On February 16, Assistant U.S. Attorneys in Los Angeles filed an ex parte motion (that is, without providing Apple with notice or a chance to respond) in federal court seeking to require Apple to create a new piece of software that would (1) disable the auto-erase feature triggered by too many failed passcode attempts and (2) eliminate the delays between failed passcode attempts. In theory, this software is to work only on Farook’s iPhone and no other. This would allow the FBI to use a computer to simply try all of the possible passcodes in rapid succession in a “brute force” attack on the phone. That same day, Magistrate Judge Sheri Pym signed what appears to be an unmodified version of the order proposed by the government, ordering Apple to comply or to respond within five business days.
Though Apple has not filed a formal response, CEO Tim Cook already has made waves by publicly stating that Apple will oppose the order. In a clear and well-written open letter, Cook explains that Apple made the deliberate choice not to build a backdoor into the iPhone because to do so would fatally undermine the encryption measures built in. He explains that the notion that Apple could create specialized software for Farook’s iPhone only is a myth, and that “[o]nce created, this technique could be used over and over again, on any number of devices. In the physical world, it would be the equivalent of a master key . . . .”

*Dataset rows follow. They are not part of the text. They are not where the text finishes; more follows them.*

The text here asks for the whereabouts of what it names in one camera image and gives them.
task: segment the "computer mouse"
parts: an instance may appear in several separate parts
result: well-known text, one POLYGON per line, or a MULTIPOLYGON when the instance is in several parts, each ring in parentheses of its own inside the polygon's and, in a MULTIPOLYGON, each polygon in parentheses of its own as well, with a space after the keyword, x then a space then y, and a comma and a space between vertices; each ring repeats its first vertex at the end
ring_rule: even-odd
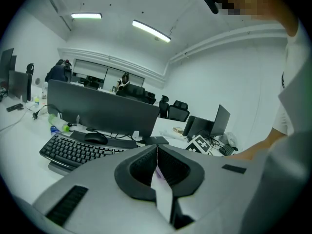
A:
POLYGON ((107 138, 100 133, 88 133, 84 136, 84 140, 92 143, 107 144, 107 138))

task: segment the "person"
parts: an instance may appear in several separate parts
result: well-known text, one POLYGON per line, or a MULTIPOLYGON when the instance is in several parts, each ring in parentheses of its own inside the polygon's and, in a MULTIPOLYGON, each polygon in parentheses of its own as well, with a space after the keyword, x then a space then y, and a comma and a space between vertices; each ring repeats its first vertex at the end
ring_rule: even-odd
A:
POLYGON ((68 60, 64 61, 62 59, 58 60, 56 65, 51 68, 50 72, 45 77, 44 81, 49 82, 49 80, 60 80, 68 82, 68 77, 71 77, 71 64, 68 60))
POLYGON ((123 76, 119 79, 119 81, 117 82, 117 85, 116 85, 116 92, 117 91, 122 91, 123 90, 123 87, 127 84, 129 84, 129 73, 126 72, 123 74, 123 76))
MULTIPOLYGON (((250 15, 254 19, 276 20, 285 28, 288 43, 285 70, 281 77, 281 89, 287 87, 311 54, 311 42, 297 16, 283 0, 216 0, 216 2, 222 8, 239 9, 241 14, 250 15)), ((252 159, 258 151, 270 148, 276 141, 292 133, 292 123, 280 104, 267 138, 237 155, 228 156, 228 158, 252 159)))

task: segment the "keyboard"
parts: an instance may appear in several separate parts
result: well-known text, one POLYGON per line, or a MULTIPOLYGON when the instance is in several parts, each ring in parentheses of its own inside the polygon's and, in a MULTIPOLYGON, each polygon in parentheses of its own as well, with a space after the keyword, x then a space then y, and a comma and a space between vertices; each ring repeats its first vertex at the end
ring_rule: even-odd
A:
POLYGON ((234 151, 234 148, 230 145, 224 145, 219 148, 219 152, 221 152, 224 156, 229 156, 234 151))
POLYGON ((74 170, 84 163, 125 151, 101 144, 86 144, 62 134, 55 134, 40 150, 40 154, 52 162, 74 170))

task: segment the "fluorescent light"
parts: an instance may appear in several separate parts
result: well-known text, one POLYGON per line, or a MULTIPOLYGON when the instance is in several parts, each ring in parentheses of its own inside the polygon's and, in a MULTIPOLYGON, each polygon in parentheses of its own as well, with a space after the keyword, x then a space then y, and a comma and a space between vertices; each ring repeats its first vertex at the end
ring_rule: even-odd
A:
POLYGON ((163 33, 159 32, 158 30, 156 30, 156 29, 154 29, 154 28, 152 28, 152 27, 150 27, 150 26, 148 26, 148 25, 146 25, 146 24, 144 24, 144 23, 142 23, 140 21, 134 20, 132 22, 132 25, 134 27, 140 28, 140 29, 142 29, 142 30, 144 30, 144 31, 146 31, 148 33, 151 33, 152 35, 154 35, 154 36, 164 40, 165 42, 170 42, 171 41, 170 37, 164 35, 163 33))
POLYGON ((73 13, 72 18, 102 19, 101 13, 73 13))

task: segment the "phone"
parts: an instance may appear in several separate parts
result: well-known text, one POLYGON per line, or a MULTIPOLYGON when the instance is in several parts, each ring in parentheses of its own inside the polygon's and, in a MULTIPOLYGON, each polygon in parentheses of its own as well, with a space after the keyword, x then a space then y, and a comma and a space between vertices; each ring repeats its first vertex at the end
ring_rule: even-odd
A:
POLYGON ((6 110, 8 111, 8 112, 11 112, 11 111, 13 111, 13 110, 15 110, 15 109, 19 109, 19 108, 22 108, 23 107, 23 104, 17 104, 17 105, 14 105, 14 106, 12 106, 12 107, 8 107, 6 110))

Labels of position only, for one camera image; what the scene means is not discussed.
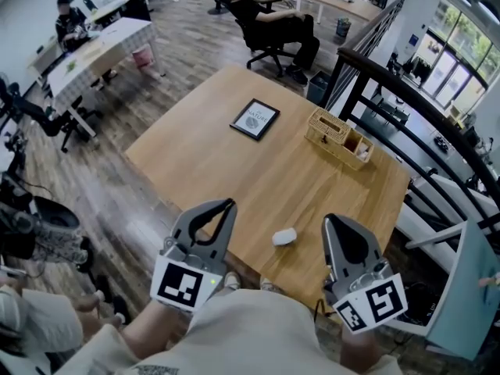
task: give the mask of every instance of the blue panel
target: blue panel
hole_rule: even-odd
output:
[[[462,230],[462,247],[448,295],[427,340],[465,359],[474,359],[493,323],[500,302],[495,286],[479,288],[478,280],[500,272],[500,262],[472,221]]]

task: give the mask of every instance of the wooden floor
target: wooden floor
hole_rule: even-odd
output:
[[[29,120],[23,123],[29,140],[25,179],[50,189],[56,201],[78,215],[97,253],[93,272],[109,277],[113,290],[125,297],[133,315],[149,300],[154,259],[179,210],[170,202],[158,200],[148,182],[129,164],[124,152],[170,107],[217,70],[229,63],[244,66],[252,57],[231,14],[210,16],[206,13],[214,6],[213,0],[151,0],[151,5],[155,9],[152,19],[158,31],[157,43],[166,76],[159,78],[153,70],[139,72],[128,59],[116,68],[119,76],[108,87],[85,95],[84,105],[100,109],[105,115],[95,123],[98,143],[84,144],[73,138],[68,144],[69,152],[63,154],[59,150],[61,135],[49,138],[36,123]],[[304,10],[316,15],[317,6],[305,2]],[[337,46],[332,40],[339,16],[339,12],[325,7],[323,22],[316,26],[321,48],[308,76],[318,70],[331,72],[333,69]],[[350,32],[356,32],[361,26],[354,22]],[[292,45],[288,50],[295,51],[297,47]],[[282,63],[288,64],[289,59],[282,59]],[[252,69],[270,79],[277,73],[272,59],[256,62]],[[303,93],[303,88],[287,77],[276,82]],[[28,98],[39,105],[45,104],[38,86]],[[44,190],[31,190],[50,197]],[[230,263],[244,273],[244,284],[256,285],[256,274],[234,258],[230,257]],[[43,264],[16,264],[28,268],[33,276],[43,269]],[[78,273],[71,264],[46,264],[45,271],[30,280],[30,286],[70,296],[93,291],[88,276]],[[105,307],[103,315],[109,313],[110,308]],[[179,334],[186,322],[180,323]],[[321,345],[336,360],[340,352],[339,332],[339,326],[320,319]],[[387,350],[395,347],[391,335],[387,331],[381,335]],[[400,357],[407,374],[475,373],[462,360],[425,352],[423,341],[417,337],[393,354]]]

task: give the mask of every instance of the wicker basket
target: wicker basket
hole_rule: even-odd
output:
[[[373,143],[325,109],[316,109],[308,120],[305,137],[354,170],[370,160]]]

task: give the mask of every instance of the man in black shirt
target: man in black shirt
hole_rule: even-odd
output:
[[[259,3],[286,2],[289,0],[225,0],[231,13],[252,32],[261,34],[262,39],[277,43],[297,41],[302,44],[286,72],[301,85],[307,84],[302,69],[308,70],[320,48],[320,41],[314,37],[314,21],[310,15],[305,15],[296,9],[274,12],[267,10]]]
[[[59,44],[66,52],[74,52],[81,45],[90,41],[85,27],[85,20],[87,17],[78,7],[71,7],[70,4],[72,1],[73,0],[57,0],[59,17],[55,22],[55,31],[57,32]],[[115,76],[116,71],[109,70],[102,75],[102,79],[109,82],[109,80]],[[98,89],[103,87],[99,82],[96,82],[92,86],[95,85],[98,86]]]

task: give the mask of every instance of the staircase railing
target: staircase railing
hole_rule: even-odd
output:
[[[483,219],[479,222],[481,228],[489,227],[492,234],[496,233],[494,225],[500,222],[500,213],[488,217],[483,206],[474,197],[471,190],[464,184],[454,170],[444,161],[429,145],[424,143],[417,135],[415,135],[404,123],[394,118],[390,113],[384,111],[375,102],[372,102],[367,97],[363,96],[363,91],[369,80],[375,80],[381,87],[388,89],[393,95],[402,100],[408,107],[411,107],[419,113],[432,127],[434,127],[441,136],[465,159],[472,171],[484,184],[487,194],[500,208],[500,187],[498,187],[496,179],[491,175],[490,170],[483,163],[480,156],[474,151],[473,147],[467,142],[462,134],[454,127],[454,125],[443,116],[432,104],[423,98],[416,90],[405,83],[399,77],[396,77],[388,70],[378,65],[367,56],[377,46],[384,33],[388,30],[395,17],[401,11],[405,0],[396,0],[389,5],[380,15],[368,24],[363,30],[350,39],[342,48],[337,50],[338,59],[331,74],[331,79],[328,84],[323,100],[320,106],[331,109],[338,101],[338,98],[347,89],[347,86],[357,79],[352,87],[347,100],[339,117],[341,120],[351,120],[358,127],[376,138],[380,143],[392,150],[411,168],[413,168],[434,190],[449,204],[462,220],[467,219],[460,202],[457,202],[440,184],[433,179],[412,157],[402,151],[397,145],[387,139],[378,129],[371,126],[365,120],[358,118],[353,114],[353,110],[358,103],[364,104],[368,109],[380,115],[396,129],[402,132],[411,142],[418,148],[424,151],[434,162],[442,168],[444,173],[449,176],[458,188],[470,200],[473,207],[477,210],[480,217]],[[448,216],[446,216],[422,191],[410,184],[409,190],[418,197],[429,209],[436,214],[436,218],[447,227],[452,225]],[[497,254],[500,255],[500,242],[497,242],[497,237],[488,238],[491,246]]]

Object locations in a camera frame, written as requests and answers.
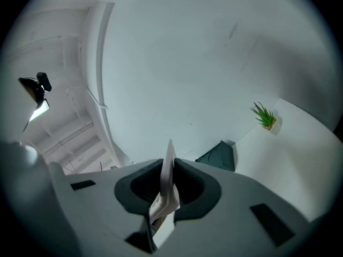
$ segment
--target dark teal object
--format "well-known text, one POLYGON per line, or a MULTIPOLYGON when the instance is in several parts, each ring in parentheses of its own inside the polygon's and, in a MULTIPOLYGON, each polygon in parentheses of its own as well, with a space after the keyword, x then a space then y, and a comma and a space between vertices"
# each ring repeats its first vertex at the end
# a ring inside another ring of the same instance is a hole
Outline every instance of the dark teal object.
POLYGON ((235 171, 234 152, 232 147, 223 141, 195 161, 215 168, 235 171))

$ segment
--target wall-mounted light
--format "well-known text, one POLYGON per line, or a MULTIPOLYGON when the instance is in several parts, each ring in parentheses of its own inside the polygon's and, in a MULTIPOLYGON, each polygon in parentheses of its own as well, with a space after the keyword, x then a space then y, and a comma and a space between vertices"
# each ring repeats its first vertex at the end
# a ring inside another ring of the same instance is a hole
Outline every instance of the wall-mounted light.
POLYGON ((36 109, 34 113, 32 114, 29 122, 31 122, 34 118, 40 116, 42 113, 46 112, 49 109, 50 109, 50 106, 48 104, 48 101, 44 99, 42 105, 38 109, 36 109))

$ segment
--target white furniture
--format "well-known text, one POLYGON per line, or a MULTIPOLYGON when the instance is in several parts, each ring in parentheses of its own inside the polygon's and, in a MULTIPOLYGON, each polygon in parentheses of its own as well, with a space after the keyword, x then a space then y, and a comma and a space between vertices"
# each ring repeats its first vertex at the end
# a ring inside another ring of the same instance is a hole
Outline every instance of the white furniture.
POLYGON ((284 198, 309 221, 329 211, 343 174, 343 144, 322 123, 279 99, 275 136, 256 125, 233 145, 236 173, 284 198))

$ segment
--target small white pot
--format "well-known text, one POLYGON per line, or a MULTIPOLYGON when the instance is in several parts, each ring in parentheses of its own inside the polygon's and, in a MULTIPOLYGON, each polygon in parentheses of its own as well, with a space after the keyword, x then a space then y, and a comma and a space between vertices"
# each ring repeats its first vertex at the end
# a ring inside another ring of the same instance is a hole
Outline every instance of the small white pot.
POLYGON ((276 119, 276 122, 274 123, 273 127, 269 130, 269 132, 272 135, 277 135, 281 129, 281 121, 279 119, 277 119, 276 117, 275 117, 275 119, 276 119))

This has re-ignited the long-standing debate over the proper balance between individual privacy and security (and the debate over whether the two principles truly are opposed to one another). This is all to the good, but misses a key point: Judge Pym’s order, if it stands, has not only short-circuited this debate, it ignores the resolution that Congress already reached on the issue.
Indeed, a 1994 law known as the Communications Assistance for Law Enforcement Act (“CALEA”) appears to prohibit exactly what the government requested here. Though CALEA preserved the ability of law enforcement to execute wiretaps after changing technology made that more complicated than physically “tapping” a telephone line, it expressly does not require that information service providers or equipment manufacturers do anything to open their consumers to government searches. But instead of addressing whether that purpose-built law permits the type of onerous and far-reaching order that was granted here, both the government and the court relied only on the All Writs Act—the two-century-old catch-all statute that judges rely on when ordering parties to unlock doors or turn over security footage.
Though judges frequently must weigh in and issue binding decisions on fiercely contested matters of great importance, they rarely do so with so little explanation, or after such short consideration of the matter. Indeed, when the government sought an identical order this past October in federal court in Brooklyn, N.Y., Magistrate Judge James Orenstein asked for briefs from Apple, the government, and a group of privacy rights organizations and, four months later, has yet to issue an opinion. Yet Judge Pym granted a similar order, without any stated justification, the same day that it was sought.
An order that is so far-reaching, so under-explained, and so clearly legally incorrect is deeply concerning. And yet, but for Apple’s choice to publicize its opposition, this unjustified erosion of our privacy could have happened under the radar and without any way to un-ring the bell. Fortunately, we appear to have avoided that outcome, and we can hope that Apple’s briefing will give the court the additional legal authority—and the additional time—that it will need to revisit its ruling.